I was able to make a 4th of July reservation for this year at 9 months out. The following week became available at the end of February - a lot of inventory showed up for all unit types, from somewhere in June (didn't check) until end of July. Inventory was gone within 2 days or even less; I checked just out of curiosity.

Thanksgiving for this year was easy, 9 months out (did not book it, but was curious) I think I saw it for a week or so.

I was also able to reserve this week 12 at the Valdoro, I don't recall exactly when I saw it, but it was 6 weeks or so before. First there was a lot of inventory for the month of February (we weren't sure when to go) except for Presidents Week, and then a few weeks or so later, the whole month of March showed availability. And, I could even have reserved some of these weeks through RCI, using less points.

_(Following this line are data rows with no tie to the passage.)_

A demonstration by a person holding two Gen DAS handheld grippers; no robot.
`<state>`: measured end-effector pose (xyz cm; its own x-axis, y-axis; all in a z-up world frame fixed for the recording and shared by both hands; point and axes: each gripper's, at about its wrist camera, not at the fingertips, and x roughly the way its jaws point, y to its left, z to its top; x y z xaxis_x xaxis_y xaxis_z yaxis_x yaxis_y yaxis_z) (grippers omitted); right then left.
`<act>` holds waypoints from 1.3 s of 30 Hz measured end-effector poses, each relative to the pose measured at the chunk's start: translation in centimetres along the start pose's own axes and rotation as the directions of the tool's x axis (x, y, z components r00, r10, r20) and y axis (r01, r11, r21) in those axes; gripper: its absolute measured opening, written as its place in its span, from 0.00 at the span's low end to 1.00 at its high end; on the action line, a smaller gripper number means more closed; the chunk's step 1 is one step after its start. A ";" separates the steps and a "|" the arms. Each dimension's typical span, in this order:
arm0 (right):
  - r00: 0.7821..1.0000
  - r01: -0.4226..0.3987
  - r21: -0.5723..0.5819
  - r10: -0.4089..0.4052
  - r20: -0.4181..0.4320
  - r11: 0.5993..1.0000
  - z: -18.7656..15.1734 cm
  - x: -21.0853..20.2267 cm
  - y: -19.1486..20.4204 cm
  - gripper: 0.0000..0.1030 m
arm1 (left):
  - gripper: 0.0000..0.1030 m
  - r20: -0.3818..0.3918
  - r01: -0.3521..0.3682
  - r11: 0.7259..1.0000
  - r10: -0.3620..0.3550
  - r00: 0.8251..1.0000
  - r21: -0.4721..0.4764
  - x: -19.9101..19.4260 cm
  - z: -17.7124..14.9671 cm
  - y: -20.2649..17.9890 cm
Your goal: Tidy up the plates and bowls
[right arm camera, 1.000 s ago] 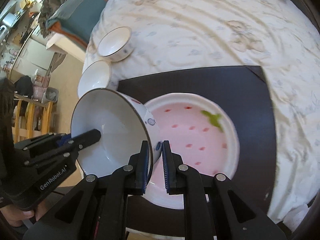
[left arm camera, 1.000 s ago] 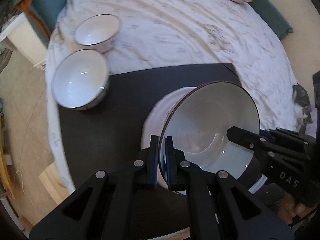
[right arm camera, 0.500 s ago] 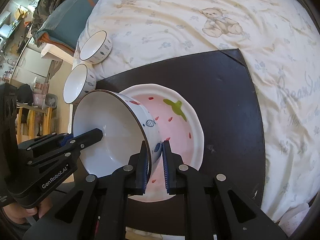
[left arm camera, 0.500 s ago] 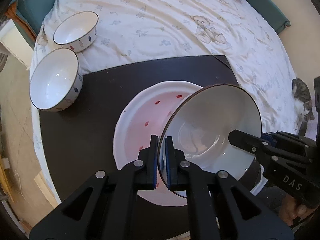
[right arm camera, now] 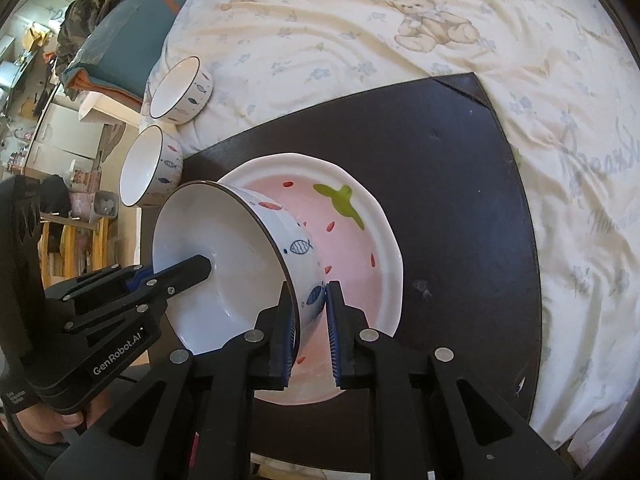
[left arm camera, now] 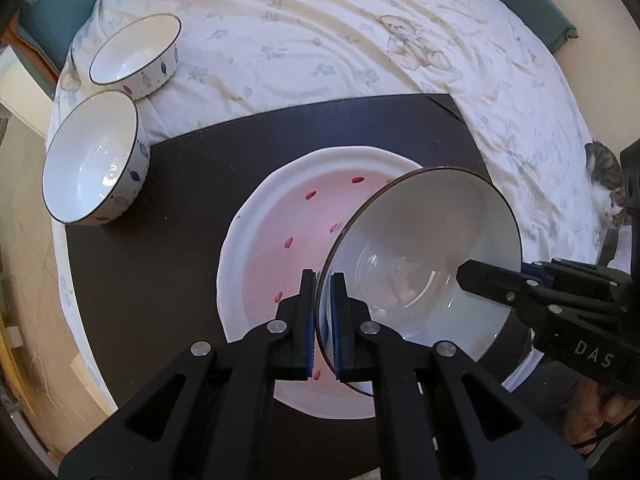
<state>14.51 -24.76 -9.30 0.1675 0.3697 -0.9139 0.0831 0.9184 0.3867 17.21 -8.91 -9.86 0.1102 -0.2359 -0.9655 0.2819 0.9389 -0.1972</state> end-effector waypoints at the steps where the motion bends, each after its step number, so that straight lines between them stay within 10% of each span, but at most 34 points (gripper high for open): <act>1: 1.000 -0.001 0.002 0.001 -0.007 1.000 0.0 0.1 0.0 0.16 | 0.04 -0.008 0.001 1.000 -0.001 1.000 -0.008 0.1 0.0 0.1; 35: 0.997 -0.012 0.069 0.018 -0.080 0.998 0.6 3.2 -0.8 0.18 | 0.07 -0.014 -0.089 0.996 0.089 0.996 0.033 1.7 -0.6 0.0; 39: 0.999 0.014 0.037 -0.012 -0.050 0.999 0.7 2.3 -0.4 0.23 | 0.45 0.017 -0.167 0.982 0.166 0.986 0.092 1.2 -1.2 -0.7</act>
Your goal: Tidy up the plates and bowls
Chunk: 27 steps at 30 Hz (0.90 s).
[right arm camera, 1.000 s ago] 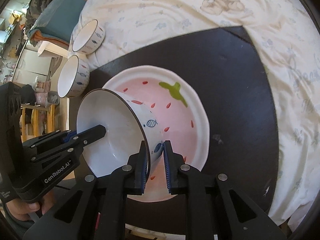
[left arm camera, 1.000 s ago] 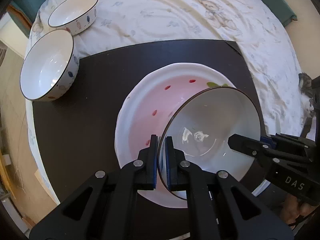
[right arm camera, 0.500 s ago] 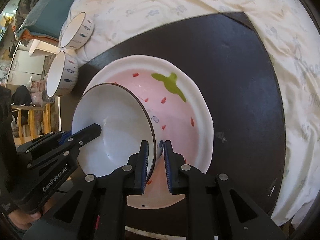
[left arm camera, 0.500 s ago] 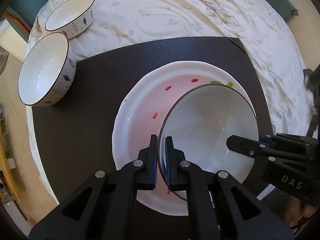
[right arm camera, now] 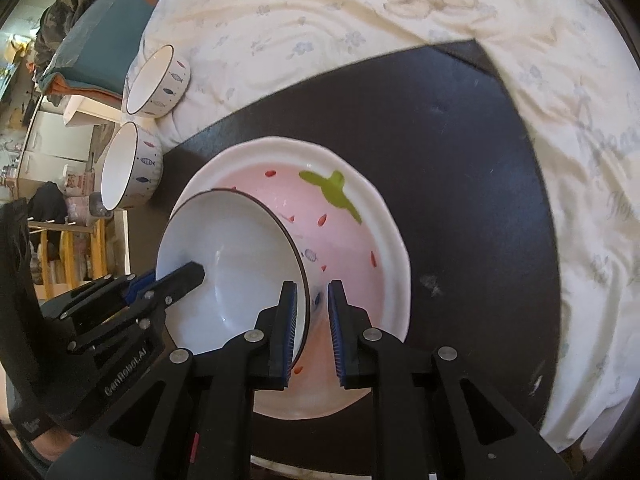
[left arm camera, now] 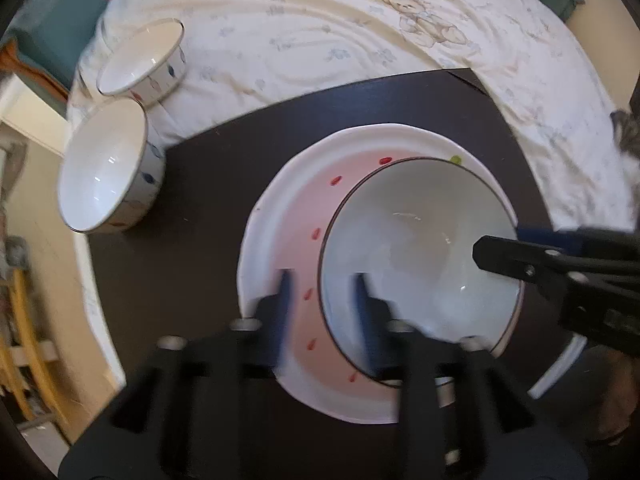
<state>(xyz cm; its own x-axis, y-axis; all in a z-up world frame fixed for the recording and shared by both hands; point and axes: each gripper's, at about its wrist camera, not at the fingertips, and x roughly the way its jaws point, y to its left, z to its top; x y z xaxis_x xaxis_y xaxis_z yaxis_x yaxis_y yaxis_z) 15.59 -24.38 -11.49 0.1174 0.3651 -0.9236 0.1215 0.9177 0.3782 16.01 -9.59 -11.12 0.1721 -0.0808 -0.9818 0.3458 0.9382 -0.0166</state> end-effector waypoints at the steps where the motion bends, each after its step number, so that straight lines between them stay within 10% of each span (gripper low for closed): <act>1: 1.000 0.002 -0.007 -0.002 0.008 1.000 -0.1 -0.2 0.1 0.45 | 0.49 0.016 -0.030 0.999 0.030 0.999 0.013 -0.2 -0.2 -0.2; 3: 1.000 -0.004 -0.007 0.004 0.031 1.000 -0.1 -0.8 0.3 0.73 | 0.52 0.034 -0.058 0.998 0.058 0.998 0.022 -0.7 -0.4 -0.2; 17: 0.966 0.061 -0.099 -0.034 0.257 0.993 -1.5 -5.9 1.3 1.00 | 0.52 0.195 -0.061 0.992 0.082 0.977 -0.112 -6.1 -1.5 2.4; 22: 0.957 -0.035 -0.050 0.048 0.286 0.998 -2.1 -6.7 0.9 1.00 | 0.94 0.256 -0.037 0.976 0.093 0.962 -0.213 -7.5 -2.0 4.5; 27: 0.940 0.005 -0.044 0.010 0.341 0.999 -3.1 -7.7 1.2 1.00 | 0.99 0.266 -0.050 0.966 0.120 0.957 -0.254 -8.3 -2.9 5.6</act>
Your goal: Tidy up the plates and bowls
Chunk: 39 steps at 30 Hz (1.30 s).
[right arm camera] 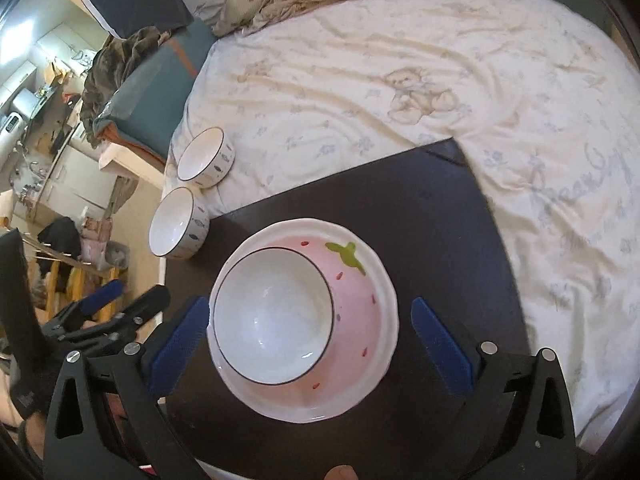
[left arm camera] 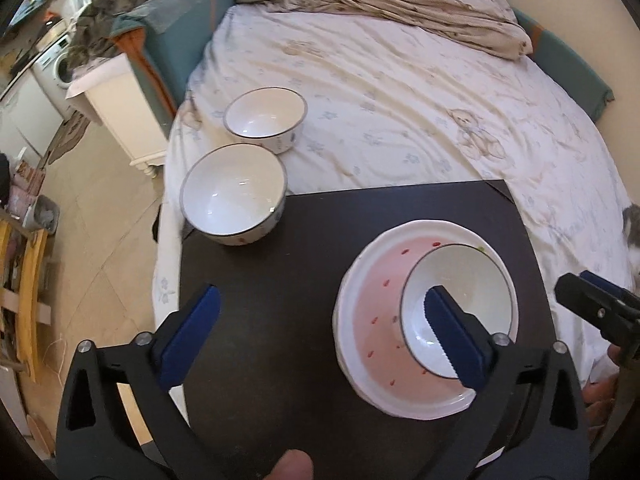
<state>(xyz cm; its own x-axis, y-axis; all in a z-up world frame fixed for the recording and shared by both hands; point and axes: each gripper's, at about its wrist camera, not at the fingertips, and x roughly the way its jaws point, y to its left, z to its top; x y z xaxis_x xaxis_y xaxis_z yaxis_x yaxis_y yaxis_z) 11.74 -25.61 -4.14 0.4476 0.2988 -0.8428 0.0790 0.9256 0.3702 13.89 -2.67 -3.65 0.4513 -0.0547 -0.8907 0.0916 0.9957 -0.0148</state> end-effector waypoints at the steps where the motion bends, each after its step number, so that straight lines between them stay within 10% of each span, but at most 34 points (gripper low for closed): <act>1: 1.000 0.016 -0.010 -0.016 0.014 1.000 -0.1 -0.2 0.1 1.00 | 0.99 -0.001 -0.002 1.000 0.002 1.000 0.000 -0.1 -0.2 0.2; 25: 1.000 -0.014 -0.039 0.014 0.000 0.999 4.2 -0.2 5.7 1.00 | 0.99 0.040 -0.089 0.978 0.099 0.994 -0.191 -2.7 4.9 9.5; 39: 0.973 -0.053 -0.108 0.027 -0.229 0.993 10.4 10.8 12.1 1.00 | 0.95 -0.182 -0.042 0.942 -0.020 0.983 -0.333 8.5 7.8 16.2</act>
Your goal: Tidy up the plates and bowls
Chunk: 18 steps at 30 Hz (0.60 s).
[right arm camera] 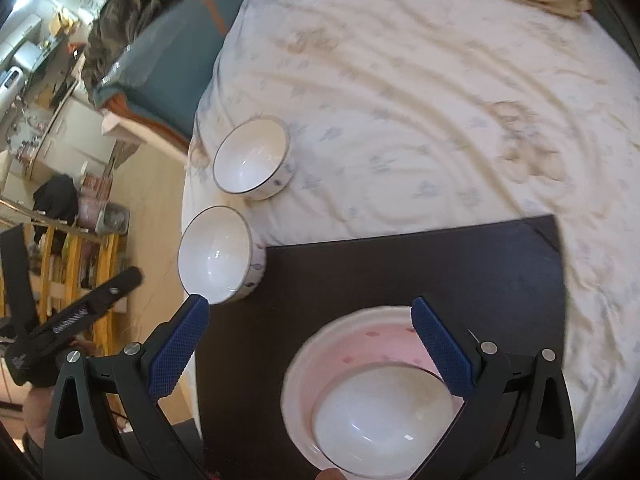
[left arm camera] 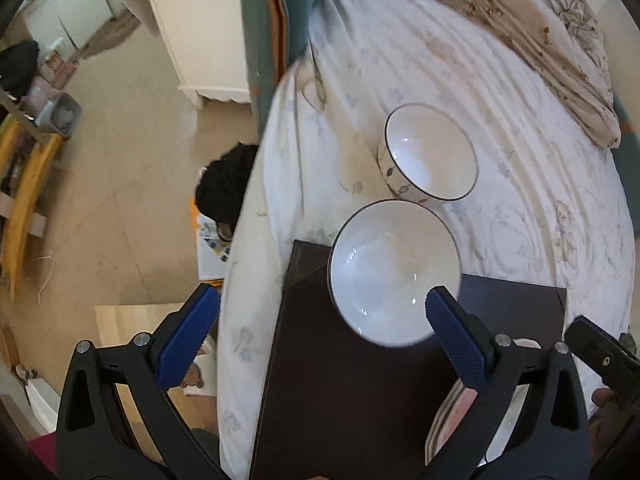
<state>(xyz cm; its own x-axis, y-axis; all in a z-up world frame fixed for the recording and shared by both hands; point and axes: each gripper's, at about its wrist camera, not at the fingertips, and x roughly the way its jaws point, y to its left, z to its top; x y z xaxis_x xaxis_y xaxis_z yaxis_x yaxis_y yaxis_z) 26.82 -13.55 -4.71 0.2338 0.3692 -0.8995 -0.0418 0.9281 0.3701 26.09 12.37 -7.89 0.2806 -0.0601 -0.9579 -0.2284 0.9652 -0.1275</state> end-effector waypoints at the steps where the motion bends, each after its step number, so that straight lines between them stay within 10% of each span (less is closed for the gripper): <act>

Almost forgot - we were considering going to HHV during Easter this year and that showed up somewhere in October - again, all weeks in February (including Presidents Week), March and April, all unit types. Presidents Week and Easter were gone within 1 or 2 days, the rest was there for a longer period.

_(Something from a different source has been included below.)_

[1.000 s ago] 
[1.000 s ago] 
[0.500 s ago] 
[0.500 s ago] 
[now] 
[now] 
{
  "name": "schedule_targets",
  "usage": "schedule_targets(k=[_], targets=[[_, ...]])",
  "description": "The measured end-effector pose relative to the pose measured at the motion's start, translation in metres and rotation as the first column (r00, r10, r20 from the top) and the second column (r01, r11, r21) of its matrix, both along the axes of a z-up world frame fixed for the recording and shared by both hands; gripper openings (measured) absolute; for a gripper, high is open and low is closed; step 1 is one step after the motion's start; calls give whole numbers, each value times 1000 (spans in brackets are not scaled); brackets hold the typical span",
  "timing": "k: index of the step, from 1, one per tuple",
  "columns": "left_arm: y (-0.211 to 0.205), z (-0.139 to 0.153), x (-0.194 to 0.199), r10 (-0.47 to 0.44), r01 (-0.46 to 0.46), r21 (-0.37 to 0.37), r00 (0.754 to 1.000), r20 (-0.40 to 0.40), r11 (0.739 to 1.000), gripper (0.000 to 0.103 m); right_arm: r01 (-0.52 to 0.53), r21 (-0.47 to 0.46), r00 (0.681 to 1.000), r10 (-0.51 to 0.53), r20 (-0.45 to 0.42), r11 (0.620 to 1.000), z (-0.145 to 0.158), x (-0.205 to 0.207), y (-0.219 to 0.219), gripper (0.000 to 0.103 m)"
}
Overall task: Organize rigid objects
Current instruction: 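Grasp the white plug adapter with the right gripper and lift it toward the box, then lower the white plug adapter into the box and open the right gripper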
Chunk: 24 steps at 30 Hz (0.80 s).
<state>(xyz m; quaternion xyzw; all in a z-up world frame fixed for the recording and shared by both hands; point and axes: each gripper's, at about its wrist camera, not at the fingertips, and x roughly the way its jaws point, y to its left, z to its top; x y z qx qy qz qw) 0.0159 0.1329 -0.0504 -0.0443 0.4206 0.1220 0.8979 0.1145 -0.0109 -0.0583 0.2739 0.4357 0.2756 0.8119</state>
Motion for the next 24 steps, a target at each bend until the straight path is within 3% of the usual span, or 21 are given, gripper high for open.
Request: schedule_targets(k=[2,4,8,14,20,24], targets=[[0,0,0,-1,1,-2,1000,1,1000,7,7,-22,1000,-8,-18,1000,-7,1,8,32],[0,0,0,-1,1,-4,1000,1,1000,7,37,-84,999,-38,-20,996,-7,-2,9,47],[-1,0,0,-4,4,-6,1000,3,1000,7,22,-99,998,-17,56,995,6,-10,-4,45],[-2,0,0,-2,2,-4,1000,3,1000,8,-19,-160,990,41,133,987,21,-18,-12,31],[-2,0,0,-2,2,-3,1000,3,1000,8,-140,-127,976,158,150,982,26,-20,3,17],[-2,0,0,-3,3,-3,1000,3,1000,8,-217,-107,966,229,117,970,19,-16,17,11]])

I guess I have been very lucky but so far I did not have any real problems with getting what I want. But then again, I guess I can forget Valdoro weeks 51/52. 

Maybe we should have a sightings board for HGVC?
I do recall that there was a mention that they were going to make some changes because many owners do not want to book as far as 9 months out. Not sure though.


----------



## pacman (Apr 5, 2008)

dougp26364 said:


> if finding available units during the club reservation period is going to become an issue then HGVC is almost worthless as a system.

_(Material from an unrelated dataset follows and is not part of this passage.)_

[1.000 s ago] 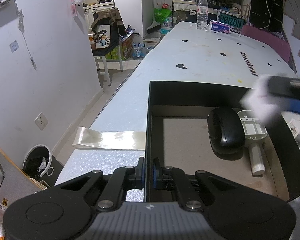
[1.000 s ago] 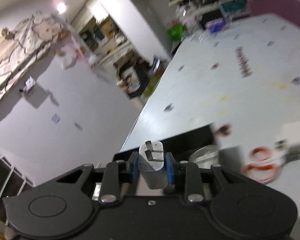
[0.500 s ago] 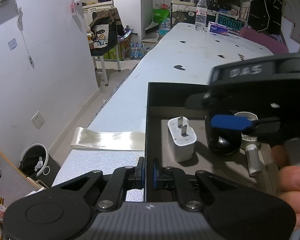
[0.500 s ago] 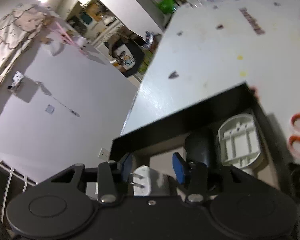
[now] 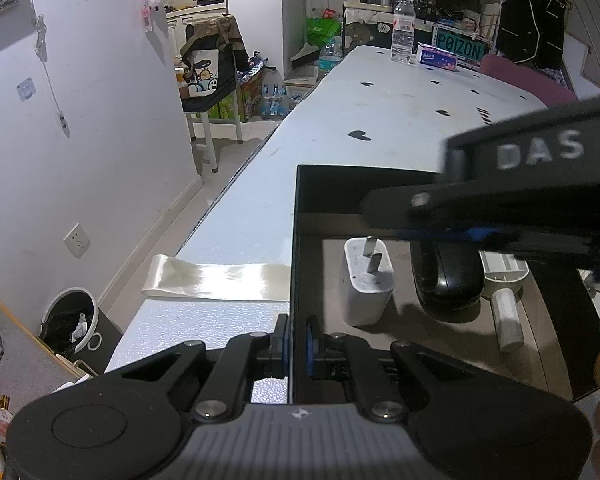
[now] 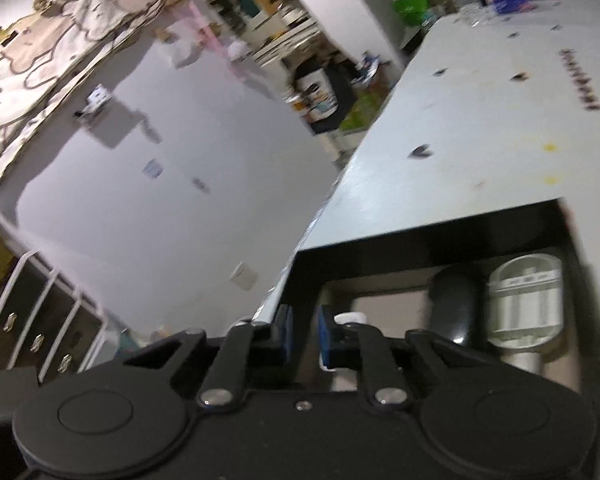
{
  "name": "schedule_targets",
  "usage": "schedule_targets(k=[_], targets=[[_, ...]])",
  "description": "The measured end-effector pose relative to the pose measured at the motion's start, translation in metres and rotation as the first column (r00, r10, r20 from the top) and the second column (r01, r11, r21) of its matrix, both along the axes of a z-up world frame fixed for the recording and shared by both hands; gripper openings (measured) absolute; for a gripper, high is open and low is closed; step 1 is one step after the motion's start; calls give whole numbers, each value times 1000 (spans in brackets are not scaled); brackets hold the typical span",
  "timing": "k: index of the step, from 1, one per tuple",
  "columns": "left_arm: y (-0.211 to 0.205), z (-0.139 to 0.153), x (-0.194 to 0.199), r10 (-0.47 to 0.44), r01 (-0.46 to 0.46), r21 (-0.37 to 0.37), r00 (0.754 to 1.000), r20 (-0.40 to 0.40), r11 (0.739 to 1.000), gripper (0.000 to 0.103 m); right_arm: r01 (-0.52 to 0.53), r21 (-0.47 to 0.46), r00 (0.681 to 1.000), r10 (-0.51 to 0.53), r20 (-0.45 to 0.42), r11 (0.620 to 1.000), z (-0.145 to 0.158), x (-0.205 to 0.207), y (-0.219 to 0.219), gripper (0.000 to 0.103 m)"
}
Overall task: Organize rigid objects
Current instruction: 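Lower the white plug adapter into the box and open the right gripper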
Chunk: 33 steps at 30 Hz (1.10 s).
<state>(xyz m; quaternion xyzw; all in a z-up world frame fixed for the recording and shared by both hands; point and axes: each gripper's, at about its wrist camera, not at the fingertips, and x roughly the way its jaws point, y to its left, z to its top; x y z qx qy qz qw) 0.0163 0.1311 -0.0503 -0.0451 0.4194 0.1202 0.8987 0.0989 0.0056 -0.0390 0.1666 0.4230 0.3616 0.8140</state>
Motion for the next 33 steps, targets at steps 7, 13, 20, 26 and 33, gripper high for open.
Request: schedule_targets(k=[7,13,20,26,33], targets=[[0,0,0,0,0,0,1000,0,1000,8,34,-125,998,-28,50,992,-8,1,3,2],[0,0,0,1,-1,1,1000,0,1000,8,85,-188,995,-74,63,979,-7,5,-15,3],[0,0,0,1,-1,2,1000,0,1000,8,13,-243,1000,-8,23,970,-18,2,-1,4],[0,0,0,0,0,0,1000,0,1000,8,17,-181,1000,-15,12,983,-19,5,2,5],[1,1,0,1,-1,-2,1000,0,1000,8,-100,-231,995,95,-32,968,-12,-7,2,7]])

I agree 100%.  We booked for February 08 - 9 months out. also booked for November 08 - 9 months out. want to book again for Feb 09, but now am wondering if there will be anything available.

pacman


----------



## CaliDave (Apr 5, 2008)

I think ever since the changable reservations came around.. thats when the inventory started to disappear.

I used to only book if I was sure I could use those dates. since it was a $50 loss to cancel and rebook.  now anyone can book and change dates.. add days .. without penalty


----------



## dougp26364 (Apr 6, 2008)

I really think there's a glitch with the online reservation system that's keeping HHV from showing any availability. I've searched extensively and there's never any dates showing available. Everything else shows availability without a lot of issues but nothing for HHV.

One of my complaints, which fell on deaf ears during our last owners update, was that HGVC's web reservation site was one of the least user friendly sites I've seen. I'll just wait until next week when I can reserve at the 9 month mark and call them directly. I've never had a problem with reservations when I've called in. It's just so much easier when I can do things online myself without since we work nights. I can make my reservations at odd hours and it doesn't matter. Having to remain awake until offices open can sometimes be an issue for me. 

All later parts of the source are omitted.